O poeta é uma pessoa que está constantemente renascendo, recriando-se na
própria linguagem. Assim como a criança,
tem o dom de viver a vida na plenitude, sem máscaras, sem regras, apenas
guiado pelo desejo da criação. Quando nos tornamos adultos, ganhamos a obrigação
de ter que enxergar com maior precisão, objetividade, de saber exatamente para
onde estamos indo (ou pelo menos de fingir saber). A sociedade nos impõe um
pensamento orientado pela razão, um pensamento lógico, coerente, sensato, isto
é: mimético. Pois é exatamente disso que fogem o poeta e a criança, já que
ambos têm o desejo da liberdade como expressão máxima de si mesmos. A criança
consegue essa liberdade quando, na fantasia, através das brincadeiras, cria um
mundo próprio e o poeta quando solta o coração em meio a
regras gramaticais, distorcendo-as, reinventando-as para assim também
reinventar-se. Os dois são rebeldes, se negam a viver dentro de padrões pré-estabelecidos,
têm certeza de que o mais importante não está ao alcance dos olhos. Algo
escapa e eles querem lidar com essa falta, com
o mistério que acontece na lógica do invisível. Ao invés de fugir da
falta de sentido inerente à vida, a criança e o poeta atiram-se no abismo da
fantasia. Eles desenvolvem um
potencial criador a partir de uma percepção diferente do mundo, seguindo a
intuição. Mas é na linguagem que essa semelhança se materializa, se torna
mais visível, pois tanto a criança quanto o poeta trabalham com as palavras no
sentido mais puro, ambos brincam com as palavras colocando-as em diferentes
lugares, mudando estruturas. Vico, poeta barroco, acreditava
que a linguagem original era poética e que o desvío sería o prosaico,
já que a linguagem poética recria o objeto, não o coloca separado do sujeito,
como dois polos que se opõem. Vico afirmava ainda que a criança tem também
essa capacidade de estar sempre nomeando as coisas, inventando a linguagem e
reinventando-se nela. A criança e o poeta reconhecem que as palavras estão
sempre prontas para entrar nas frases mais inesperadas, com
isso se renovam e nunca envelhecem. Porém
no que se refere ao poeta, torna-se necessário apontar para todo o
trabalho feito com a linguagem, pois ele é um rebelde que deve conhecer as
regras muito bem, ao ponto de poder ultrapassá-las. O poeta age como um mágico
ilusionista, velando em cada palavra um segredo maior, analisando cuidadosamente
os próximos passos, pois um erro pode ser fatal e destruir todo o encanto do
poema. Já a criança quando brinca com a linguagem, o faz de maneira
natural e simples, sem premeditações,
conforme diz Jacqueline Held em seu livro O Imaginário no Poder:
“A criança, por si mesma e espontaneamente, gosta de criar palavras...A
linguagem antes da intervenção normativa adulta, é recebida como misteriosa,
multiforme, plástica. Material para formar, deformar, construir, reconstruir,
indefinidamente. Atitude que o poeta, ou geralmente qualquer escritor, que cria
um fantástico da linguagem, deverá
um dia, duramente encontrar,
fazer ressurgir. Esta atitude a criança a tem.”
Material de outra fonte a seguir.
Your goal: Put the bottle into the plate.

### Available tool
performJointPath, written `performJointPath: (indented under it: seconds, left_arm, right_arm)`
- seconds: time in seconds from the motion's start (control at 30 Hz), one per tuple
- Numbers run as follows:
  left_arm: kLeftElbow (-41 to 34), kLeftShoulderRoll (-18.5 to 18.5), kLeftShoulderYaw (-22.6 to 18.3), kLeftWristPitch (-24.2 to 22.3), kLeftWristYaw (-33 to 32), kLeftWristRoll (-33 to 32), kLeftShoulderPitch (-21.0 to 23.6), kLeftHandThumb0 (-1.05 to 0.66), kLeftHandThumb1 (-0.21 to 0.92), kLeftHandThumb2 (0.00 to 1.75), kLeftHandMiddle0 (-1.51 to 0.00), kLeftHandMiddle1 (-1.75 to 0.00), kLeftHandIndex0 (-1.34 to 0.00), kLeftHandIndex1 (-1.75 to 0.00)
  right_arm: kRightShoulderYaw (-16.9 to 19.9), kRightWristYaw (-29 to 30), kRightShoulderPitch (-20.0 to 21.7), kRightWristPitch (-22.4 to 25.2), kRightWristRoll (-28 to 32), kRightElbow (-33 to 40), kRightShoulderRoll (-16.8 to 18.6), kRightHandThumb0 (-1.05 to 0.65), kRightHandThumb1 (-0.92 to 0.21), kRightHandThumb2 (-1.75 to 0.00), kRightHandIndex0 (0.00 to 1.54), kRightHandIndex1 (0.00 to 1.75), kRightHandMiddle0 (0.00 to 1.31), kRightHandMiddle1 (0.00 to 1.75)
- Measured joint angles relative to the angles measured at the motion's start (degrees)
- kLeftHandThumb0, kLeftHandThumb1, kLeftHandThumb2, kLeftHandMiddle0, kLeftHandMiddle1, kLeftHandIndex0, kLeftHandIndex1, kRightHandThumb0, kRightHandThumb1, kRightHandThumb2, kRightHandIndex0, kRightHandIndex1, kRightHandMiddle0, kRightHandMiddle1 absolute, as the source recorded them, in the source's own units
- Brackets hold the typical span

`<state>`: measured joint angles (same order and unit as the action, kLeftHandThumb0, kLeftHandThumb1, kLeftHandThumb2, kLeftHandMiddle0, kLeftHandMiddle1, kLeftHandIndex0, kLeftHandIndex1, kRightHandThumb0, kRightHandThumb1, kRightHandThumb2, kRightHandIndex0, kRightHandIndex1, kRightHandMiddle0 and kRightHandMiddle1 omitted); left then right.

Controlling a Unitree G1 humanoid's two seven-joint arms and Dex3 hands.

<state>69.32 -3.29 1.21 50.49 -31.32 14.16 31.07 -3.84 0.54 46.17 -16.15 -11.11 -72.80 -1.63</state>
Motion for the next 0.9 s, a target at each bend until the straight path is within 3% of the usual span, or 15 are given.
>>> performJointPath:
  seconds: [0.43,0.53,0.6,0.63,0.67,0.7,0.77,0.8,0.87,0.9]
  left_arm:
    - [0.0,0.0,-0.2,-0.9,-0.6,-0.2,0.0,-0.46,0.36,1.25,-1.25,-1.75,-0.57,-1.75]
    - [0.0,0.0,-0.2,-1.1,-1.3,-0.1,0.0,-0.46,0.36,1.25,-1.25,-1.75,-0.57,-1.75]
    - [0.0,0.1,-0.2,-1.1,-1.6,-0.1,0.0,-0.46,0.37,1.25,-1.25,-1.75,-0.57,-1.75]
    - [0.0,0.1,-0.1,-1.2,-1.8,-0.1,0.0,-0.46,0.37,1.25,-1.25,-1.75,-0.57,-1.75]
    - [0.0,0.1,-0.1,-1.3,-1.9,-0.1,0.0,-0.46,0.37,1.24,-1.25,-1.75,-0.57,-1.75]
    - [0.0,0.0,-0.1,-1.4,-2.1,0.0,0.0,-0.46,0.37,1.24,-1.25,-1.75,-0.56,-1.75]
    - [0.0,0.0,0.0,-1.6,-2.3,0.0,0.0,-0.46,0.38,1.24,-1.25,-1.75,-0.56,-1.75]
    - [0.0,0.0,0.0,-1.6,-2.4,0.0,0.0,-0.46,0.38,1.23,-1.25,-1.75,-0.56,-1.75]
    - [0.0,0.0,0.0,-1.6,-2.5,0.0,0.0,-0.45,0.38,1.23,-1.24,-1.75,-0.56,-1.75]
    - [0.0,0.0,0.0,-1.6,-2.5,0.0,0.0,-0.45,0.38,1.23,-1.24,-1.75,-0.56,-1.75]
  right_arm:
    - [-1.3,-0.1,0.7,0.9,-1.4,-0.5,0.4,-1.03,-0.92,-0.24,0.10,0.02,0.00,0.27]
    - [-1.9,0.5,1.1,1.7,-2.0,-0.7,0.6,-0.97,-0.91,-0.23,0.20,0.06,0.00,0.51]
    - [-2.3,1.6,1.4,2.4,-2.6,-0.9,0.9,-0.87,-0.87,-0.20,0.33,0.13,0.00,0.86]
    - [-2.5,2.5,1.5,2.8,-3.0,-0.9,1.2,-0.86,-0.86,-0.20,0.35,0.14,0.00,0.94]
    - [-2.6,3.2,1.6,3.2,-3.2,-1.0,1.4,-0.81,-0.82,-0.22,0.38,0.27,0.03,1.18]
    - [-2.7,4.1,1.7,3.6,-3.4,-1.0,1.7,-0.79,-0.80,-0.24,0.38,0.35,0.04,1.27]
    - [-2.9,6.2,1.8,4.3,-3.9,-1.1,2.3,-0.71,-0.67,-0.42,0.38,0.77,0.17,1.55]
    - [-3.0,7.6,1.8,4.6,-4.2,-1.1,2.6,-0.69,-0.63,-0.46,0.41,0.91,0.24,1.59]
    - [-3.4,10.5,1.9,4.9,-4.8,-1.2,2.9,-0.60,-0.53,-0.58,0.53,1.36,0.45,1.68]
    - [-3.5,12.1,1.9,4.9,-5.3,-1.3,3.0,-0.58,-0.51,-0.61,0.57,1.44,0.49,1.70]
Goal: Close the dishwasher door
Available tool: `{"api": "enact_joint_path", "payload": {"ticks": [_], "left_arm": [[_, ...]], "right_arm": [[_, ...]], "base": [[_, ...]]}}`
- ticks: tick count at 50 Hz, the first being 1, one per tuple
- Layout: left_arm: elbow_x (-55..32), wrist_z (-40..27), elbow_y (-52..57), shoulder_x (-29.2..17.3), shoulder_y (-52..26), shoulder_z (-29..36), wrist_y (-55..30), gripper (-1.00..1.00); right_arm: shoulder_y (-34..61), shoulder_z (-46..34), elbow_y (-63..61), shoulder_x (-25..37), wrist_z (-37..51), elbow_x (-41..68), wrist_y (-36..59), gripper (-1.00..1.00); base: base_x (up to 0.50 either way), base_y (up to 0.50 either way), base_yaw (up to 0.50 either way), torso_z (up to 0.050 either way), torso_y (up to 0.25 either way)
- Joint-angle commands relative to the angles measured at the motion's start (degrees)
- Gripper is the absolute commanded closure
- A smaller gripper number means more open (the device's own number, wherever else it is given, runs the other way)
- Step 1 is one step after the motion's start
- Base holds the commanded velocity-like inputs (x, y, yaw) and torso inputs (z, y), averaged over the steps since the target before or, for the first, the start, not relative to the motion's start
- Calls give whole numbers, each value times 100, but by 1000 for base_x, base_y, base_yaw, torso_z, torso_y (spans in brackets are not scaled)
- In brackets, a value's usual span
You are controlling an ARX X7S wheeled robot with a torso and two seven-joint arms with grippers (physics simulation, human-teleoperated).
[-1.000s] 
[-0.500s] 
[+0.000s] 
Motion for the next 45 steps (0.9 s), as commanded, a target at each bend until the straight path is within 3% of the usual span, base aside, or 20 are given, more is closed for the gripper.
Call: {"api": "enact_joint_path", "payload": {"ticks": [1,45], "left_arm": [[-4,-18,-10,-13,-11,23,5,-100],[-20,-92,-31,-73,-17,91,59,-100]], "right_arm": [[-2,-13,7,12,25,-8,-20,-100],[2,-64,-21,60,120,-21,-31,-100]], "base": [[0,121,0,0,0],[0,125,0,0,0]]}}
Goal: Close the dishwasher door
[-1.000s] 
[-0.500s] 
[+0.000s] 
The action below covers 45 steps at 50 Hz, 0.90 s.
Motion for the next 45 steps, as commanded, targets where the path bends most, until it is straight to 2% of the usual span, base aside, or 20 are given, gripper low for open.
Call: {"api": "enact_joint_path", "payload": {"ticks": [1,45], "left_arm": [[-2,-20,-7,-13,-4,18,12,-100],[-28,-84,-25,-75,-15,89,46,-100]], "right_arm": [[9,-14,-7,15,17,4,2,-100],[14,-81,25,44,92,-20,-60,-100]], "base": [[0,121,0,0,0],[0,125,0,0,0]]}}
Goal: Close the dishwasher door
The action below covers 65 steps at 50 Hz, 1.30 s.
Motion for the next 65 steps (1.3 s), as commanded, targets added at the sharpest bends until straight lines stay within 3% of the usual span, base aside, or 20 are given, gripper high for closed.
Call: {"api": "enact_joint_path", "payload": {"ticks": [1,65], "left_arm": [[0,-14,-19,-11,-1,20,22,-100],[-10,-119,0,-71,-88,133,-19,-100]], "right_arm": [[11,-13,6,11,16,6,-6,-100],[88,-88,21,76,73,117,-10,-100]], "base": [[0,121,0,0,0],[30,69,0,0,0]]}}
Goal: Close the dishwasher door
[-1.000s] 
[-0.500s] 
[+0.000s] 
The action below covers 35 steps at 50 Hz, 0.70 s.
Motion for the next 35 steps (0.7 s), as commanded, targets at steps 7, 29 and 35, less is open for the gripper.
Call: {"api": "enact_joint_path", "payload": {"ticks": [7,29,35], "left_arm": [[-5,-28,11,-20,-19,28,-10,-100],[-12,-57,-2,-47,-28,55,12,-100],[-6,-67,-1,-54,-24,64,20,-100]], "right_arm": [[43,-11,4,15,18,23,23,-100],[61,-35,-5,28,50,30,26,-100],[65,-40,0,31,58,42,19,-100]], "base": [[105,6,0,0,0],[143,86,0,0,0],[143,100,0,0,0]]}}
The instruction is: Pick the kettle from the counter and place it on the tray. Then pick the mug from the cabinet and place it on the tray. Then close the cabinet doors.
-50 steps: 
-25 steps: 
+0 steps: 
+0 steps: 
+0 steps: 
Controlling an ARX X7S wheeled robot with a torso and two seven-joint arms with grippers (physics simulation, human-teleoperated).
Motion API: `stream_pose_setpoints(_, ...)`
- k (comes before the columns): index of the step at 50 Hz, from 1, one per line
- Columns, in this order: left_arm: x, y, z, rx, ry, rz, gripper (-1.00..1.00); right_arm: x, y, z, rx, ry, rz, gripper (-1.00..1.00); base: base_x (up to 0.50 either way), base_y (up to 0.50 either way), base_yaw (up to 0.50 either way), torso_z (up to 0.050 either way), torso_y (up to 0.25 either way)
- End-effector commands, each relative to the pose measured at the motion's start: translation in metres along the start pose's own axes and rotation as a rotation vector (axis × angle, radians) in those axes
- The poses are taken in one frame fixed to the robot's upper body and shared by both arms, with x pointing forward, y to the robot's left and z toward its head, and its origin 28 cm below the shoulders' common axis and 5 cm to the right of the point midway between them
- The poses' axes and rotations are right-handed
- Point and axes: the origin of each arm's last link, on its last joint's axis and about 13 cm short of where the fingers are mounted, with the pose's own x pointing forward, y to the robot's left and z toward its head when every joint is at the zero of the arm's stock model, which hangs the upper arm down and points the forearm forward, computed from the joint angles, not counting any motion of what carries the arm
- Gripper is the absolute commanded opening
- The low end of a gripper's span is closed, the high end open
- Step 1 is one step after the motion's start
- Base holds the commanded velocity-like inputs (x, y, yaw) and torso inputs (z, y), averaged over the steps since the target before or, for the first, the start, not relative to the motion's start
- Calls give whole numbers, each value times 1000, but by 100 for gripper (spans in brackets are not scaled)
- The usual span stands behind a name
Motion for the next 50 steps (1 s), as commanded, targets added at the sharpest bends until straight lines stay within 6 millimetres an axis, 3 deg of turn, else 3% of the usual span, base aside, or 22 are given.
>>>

O poeta aí encontra-se em desvantagem, pois trabalha arduamente numa manipulação consciente da linguagem para chegar até a espontaniedade primitiva das palavras, espontaniedade essa a que a criança chega com naturalidade por já estar inserida no mundo fantástico, ainda não dominado pelos cortes da razão. Poesia, é um fingimento, onde a organização finge a desorganização. A criança, ao contrário, não domina esse discurso organizado. Por isso quanto mais nova é, quanto menos domínio tem da linguagem, mais aberta está para beber da sua fonte original, para deixar-se levar pelo jogo das palavras, sem medo de censuras ou repressões. Qualquer escritor que queira trabalhar com a literatura poética e não mimética, deve estar pronto a criar um novo mundo, vivendo a magia da escrita com toda a verdade. Como bem disse Fernando Pessoa: “ o poeta é um fingidor.” Algumas vezes o escritor traz as próprias lembranças para o papel, mas muitas vezes também traz lembranças criadas pela observação e pela leitura. Não é preciso ter perdido um passarinho para saber escrever sobre isso, basta mergulhar no real da fantasia e buscar toda a sensibilidade para escrever sobre algo não vivido. O mais importante não é viver o acontecimento na realidade, mas ser capaz de vivê-lo na fantasia. Isso é o que distingue o bom escritor do mal: a capacidade de ser outros e de ser ele mesmo, de fazer com que as emoções deixem de ser somente suas e passem a ser do leitor também. O escritor tem de deixar de lado a inspiração e preocupar-se mais com a obra em si. No caso da poesia, é fundamental não ficar limitado dentro de um mundo emocional, mas sim fazer com que as emoções do poeta encontrem as esmoções alheias. No caso da prosa, é preciso que o escritor crie todo um universo, saiba exatamente quem são os personagens, onde vivem, o que vestem... Quanto mais verossímil esse mundo encantado estiver, mais fácil será convencer o leitor a entrar e viver a história. Porém essa verossimilhança não é com o mundo real, mas sim uma coerência interna com o mundo novo que está sendo criado naquele momento, uma coerência com a lógica do invisível. É importante montar o mundo fantástico da história nos mínimos detalhes, mesmo que esses detalhes não apareçam. Todo material é importante durante o processo de construção e um bom construtor nunca desperdiça nada, mesmo que o material não apareça na faixada do prédio, estará lá, na sua estrutura, na planta.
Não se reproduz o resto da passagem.